Regarding the relationship between perceived flexibility and perceived well-being, IT-ERFQ scores were positively associated with all dimensions of well-being measured by the MHC-SF, with the strongest association emerging for psychological well-being. This finding is consistent with previous evidence (
Battaglini et al., 2022;
Chen & Bonanno, 2021;
Gross et al., 2019;
Monsoon et al., 2022) and also suggests that perceived emotion regulation flexibility may be associated with broader aspects of psychological and social well-being, beyond the mere absence of distress. In particular, the stronger correlation with psychological well-being may reflect metacognitive processes involved in regulatory flexibility, which entails awareness, intentionality, and the capacity for strategic adaptation. These qualities appear especially relevant for supporting a positive self-view, a sense of internal coherence, perceived personal growth, and environmental mastery—core components of psychological well-being as conceptualised in the MHC-SF (
Petrillo et al., 2015). Furthermore, the positive associations observed with social well-being suggest that regulatory flexibility may contribute to adaptive functioning across multiple domains, including individuals’ perceived sense of belonging and social contribution. These results offer preliminary support for the hypothesis that flexible regulation processes are not only protective against emotional distress but also instrumental in sustaining eudaimonic functioning. Future research using longitudinal and multimethod approaches is needed to clarify the directionality and underlying mechanisms of these associations.
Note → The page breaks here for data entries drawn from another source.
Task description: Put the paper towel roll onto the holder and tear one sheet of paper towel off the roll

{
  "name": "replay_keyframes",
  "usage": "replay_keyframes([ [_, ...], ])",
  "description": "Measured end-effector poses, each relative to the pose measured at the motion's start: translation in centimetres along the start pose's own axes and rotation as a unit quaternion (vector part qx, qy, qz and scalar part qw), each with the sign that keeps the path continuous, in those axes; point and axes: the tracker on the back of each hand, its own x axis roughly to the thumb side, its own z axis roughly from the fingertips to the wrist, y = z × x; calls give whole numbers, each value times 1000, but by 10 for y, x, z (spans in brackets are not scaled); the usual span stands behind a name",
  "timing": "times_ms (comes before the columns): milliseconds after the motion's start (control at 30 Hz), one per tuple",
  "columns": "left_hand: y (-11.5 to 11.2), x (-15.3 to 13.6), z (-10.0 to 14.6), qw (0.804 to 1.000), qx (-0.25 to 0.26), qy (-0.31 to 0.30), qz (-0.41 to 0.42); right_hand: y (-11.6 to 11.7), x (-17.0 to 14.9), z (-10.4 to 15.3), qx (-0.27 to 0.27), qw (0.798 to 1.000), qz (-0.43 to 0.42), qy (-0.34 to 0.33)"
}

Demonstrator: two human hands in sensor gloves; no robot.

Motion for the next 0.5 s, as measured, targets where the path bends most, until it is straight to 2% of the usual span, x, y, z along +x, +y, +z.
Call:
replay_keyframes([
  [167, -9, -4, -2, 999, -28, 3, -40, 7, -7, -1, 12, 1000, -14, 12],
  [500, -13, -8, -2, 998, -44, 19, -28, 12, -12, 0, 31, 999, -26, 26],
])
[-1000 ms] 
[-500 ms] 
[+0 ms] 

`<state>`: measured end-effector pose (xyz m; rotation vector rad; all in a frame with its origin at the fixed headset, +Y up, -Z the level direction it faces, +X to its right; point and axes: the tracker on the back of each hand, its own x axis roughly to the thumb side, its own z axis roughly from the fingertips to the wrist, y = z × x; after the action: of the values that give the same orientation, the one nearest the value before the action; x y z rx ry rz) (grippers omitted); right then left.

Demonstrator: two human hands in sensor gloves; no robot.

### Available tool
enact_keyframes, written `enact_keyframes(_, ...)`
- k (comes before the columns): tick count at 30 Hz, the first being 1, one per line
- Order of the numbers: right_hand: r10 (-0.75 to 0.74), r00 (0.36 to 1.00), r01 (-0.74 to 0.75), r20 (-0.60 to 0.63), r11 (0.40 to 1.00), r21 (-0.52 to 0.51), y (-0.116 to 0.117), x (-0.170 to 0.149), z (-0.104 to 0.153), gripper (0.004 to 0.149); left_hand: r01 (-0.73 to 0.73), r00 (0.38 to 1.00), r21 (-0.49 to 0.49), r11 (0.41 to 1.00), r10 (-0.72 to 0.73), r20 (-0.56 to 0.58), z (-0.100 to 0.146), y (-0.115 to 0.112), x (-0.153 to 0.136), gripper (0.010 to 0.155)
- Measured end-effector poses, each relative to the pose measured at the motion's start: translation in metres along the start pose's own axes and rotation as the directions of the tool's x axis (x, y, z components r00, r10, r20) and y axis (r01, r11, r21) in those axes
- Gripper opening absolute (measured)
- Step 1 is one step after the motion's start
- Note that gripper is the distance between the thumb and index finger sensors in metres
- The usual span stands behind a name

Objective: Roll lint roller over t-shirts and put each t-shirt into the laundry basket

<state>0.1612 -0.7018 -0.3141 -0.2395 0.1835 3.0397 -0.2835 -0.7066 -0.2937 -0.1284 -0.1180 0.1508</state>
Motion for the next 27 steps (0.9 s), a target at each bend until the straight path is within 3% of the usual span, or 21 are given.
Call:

Ecological momentary assessment (EMA), for instance, has been proposed as a promising method for capturing the dynamic nature of emotion regulation flexibility in daily life (
English & Eldesouky, 2020). Although it presents unique methodological challenges, EMA could complement self-report measures such as the IT-ERFQ by providing fine-grained data on regulatory processes as they unfold in context. Similarly, the use of experience sampling methodologies (ESMs) has been recommended to capture emotion regulation flexibility across everyday situations, as part of broader efforts to advance theoretical models of this construct (
Sanchez-Lopez, 2021).
Taken together, the results of the present study highlight the potential of the IT-ERFQ as a tool for capturing individuals’ perceived ability to flexibly regulate emotions and support its use in both basic and applied research. Future research could further investigate the role of regulatory flexibility in relation to additional constructs, as well as its impact across different developmental stages. In theoretical and applied contexts, the IT-ERFQ may offer a promising tool for identifying individual differences in emotion regulation tendencies and informing intervention strategies.